L’attention portée aux conditions contraintes de travail du reporter et aux modalités de production et d’édition de ses photographies dans la presse quotidienne et illustrée de Paris et de province, permet de faire « parler » les images, c’est-à-dire de les rendre intelligibles. En les rattachant à un contexte, en envisageant la pluralité des lectures possibles ainsi que l’importance de leur circulation dans de nombreux organes de presse, Pierre Schill montre la complexité du système de la correspondance de guerre et de la fabrication de l’actualité. L’ouvrage est à ce titre une invitation à réfléchir aux enjeux contemporains de cette fabrique, dans un contexte de circulation instantanée des informations et des images, trop souvent hors de tout cadre d’intelligibilité.

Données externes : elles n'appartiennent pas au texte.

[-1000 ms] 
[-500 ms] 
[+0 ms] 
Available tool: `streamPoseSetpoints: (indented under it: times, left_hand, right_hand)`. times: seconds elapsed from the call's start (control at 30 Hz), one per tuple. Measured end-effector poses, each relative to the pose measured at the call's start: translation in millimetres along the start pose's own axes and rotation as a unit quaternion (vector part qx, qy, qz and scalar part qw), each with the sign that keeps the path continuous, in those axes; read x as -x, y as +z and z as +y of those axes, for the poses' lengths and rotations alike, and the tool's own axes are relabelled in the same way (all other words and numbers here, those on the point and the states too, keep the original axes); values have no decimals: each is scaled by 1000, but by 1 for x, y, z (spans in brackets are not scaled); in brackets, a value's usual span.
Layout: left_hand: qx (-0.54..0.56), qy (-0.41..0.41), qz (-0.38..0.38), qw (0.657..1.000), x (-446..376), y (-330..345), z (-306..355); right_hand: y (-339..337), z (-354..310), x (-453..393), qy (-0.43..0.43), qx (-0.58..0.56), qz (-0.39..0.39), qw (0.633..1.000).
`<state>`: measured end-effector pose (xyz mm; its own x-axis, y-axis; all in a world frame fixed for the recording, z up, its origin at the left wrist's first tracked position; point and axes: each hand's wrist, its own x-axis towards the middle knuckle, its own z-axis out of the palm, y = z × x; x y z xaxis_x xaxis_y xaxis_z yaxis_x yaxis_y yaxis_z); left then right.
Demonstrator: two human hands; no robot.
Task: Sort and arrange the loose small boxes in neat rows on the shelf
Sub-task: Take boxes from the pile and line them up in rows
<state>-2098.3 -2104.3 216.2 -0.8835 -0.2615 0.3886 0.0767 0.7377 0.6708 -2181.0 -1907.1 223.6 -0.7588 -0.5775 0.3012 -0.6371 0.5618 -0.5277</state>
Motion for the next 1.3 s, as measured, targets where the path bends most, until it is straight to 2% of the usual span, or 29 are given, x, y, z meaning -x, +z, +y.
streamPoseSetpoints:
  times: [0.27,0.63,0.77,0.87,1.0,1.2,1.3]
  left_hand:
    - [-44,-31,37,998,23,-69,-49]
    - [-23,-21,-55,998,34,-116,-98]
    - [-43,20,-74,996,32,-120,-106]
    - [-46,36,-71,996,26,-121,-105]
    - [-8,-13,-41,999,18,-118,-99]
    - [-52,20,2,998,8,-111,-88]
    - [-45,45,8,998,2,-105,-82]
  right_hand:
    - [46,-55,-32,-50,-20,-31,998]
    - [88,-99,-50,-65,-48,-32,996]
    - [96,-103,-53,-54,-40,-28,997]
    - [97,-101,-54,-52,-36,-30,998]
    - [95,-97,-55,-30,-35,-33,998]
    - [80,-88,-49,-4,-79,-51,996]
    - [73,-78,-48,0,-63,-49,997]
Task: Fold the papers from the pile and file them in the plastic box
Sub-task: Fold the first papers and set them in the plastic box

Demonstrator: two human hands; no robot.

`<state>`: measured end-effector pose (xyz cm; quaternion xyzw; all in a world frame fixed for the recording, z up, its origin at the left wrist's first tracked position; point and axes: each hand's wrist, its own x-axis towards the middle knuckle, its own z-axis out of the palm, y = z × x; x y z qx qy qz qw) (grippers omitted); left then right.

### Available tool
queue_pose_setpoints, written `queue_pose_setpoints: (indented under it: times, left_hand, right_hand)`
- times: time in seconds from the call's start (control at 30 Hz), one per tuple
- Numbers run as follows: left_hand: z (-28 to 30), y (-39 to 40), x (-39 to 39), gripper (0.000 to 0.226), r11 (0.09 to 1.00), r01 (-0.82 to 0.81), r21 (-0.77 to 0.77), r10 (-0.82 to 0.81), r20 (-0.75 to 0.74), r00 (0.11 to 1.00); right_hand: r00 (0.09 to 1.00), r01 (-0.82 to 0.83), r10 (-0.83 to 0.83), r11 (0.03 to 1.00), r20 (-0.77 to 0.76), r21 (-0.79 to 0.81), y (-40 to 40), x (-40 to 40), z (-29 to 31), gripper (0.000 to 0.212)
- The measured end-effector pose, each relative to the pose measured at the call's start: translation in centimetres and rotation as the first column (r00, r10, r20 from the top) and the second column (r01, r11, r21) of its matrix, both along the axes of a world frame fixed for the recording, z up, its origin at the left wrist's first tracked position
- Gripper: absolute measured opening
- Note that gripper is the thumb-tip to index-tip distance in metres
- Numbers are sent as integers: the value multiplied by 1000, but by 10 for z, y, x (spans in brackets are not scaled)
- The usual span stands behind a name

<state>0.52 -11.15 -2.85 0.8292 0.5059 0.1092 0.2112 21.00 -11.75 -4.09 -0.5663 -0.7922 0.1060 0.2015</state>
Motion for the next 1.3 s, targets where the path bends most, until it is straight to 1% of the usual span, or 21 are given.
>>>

La seconde partie du livre revient sur un croisement des regards original. Au fur et à mesure de sa découverte et de sa reconstitution, l’historien a en effet divulgué ses « trouvailles » aux écrivains Jérôme Ferrari et Oliver Rohe, au danseur et chorégraphe Emmanuel Eggermont et à la plasticienne Agnès Geoffray qui en ont proposé une interprétation dans le cadre du projet «À fendre le cœur le plus dur », un intitulé reprenant des mots par lesquels le correspondant de guerre dit à son épouse « l’épreuve de la guerre ». Ces productions originales – l’essai À fendre le cœur le plus dur (éditions Inculte 2015 et Actes Sud 2017), la pièce chorégraphique Strange Fruit ainsi que les œuvres plastiques Les Regardeurs et Les Gisants ont été dévoilées dans le cadre d’une exposition produite par le FRAC Alsace et le Centre photographique d’Ile-de-France en 2015 et 2016. Elle a fait entrer en résonance l’archive historique avec ces créations originales et les oeuvres d’autres artistes contemporains ayant abordé dans différents contextes guerriers la question du témoignage et de la violence de guerre, particulièrement au moyen du médium photographique. La seconde partie de l’ouvrage propose ainsi quatre essais revenant sur les modalités de création des artistes engagés dans ce projet pluridisciplinaire et sur l’intérêt d’un dialogue entre art et histoire au service de la compréhension du passé. Ils sont signés de l’historienne de l’art Caroline Recher, de la critique d’art Smaranda Olcèse, de l’écrivain et éditeur Mathieu Larnaudie et enfin de l’historien Quentin Deluermoz.

 

Pierre Schill, Réveiller l’archive d’une guerre coloniale. Photographies et écrits de Gaston Chérau, correspondant de guerre lors du conflit italo-turc pour la Libye (1911-1912)
Créaphis, 2018
Avec des contributions de Caroline Recher, Smaranda Olcèse, Mathieu Larnaudie et Quentin Deluermoz.
Relié, cartonné, 165 x 225 mm, 480 p., 230 photographies, plusieurs papiers de création, 35 euros.